> BRIEF: In the material below, find every line with "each" and pull it out.

> PROVIDED DATA:
☆ ☆ ☆ ☆ ☆
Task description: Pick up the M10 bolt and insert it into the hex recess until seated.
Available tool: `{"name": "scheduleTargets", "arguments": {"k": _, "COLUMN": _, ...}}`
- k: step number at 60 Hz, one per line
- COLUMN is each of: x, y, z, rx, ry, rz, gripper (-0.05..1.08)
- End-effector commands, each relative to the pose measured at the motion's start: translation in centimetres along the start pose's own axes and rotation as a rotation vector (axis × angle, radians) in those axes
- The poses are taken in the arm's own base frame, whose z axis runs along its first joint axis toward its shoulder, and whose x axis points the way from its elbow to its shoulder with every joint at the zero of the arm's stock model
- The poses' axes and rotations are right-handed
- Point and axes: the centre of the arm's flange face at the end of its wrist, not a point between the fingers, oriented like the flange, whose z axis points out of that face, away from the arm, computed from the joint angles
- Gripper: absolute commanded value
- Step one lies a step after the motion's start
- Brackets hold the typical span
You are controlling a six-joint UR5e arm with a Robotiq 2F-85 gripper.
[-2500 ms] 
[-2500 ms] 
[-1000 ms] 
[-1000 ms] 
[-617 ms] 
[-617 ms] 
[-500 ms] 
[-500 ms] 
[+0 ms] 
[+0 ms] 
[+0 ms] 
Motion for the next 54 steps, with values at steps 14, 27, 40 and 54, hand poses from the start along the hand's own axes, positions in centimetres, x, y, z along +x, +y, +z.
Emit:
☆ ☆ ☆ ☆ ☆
> RESPONSE AREA:
- COLUMN is each of: x, y, z, rx, ry, rz, gripper (-0.05..1.08)
- End-effector commands, each relative to the pose measured at the motion's start: translation in centimetres along the start pose's own axes and rotation as a rotation vector (axis × angle, radians) in those axes

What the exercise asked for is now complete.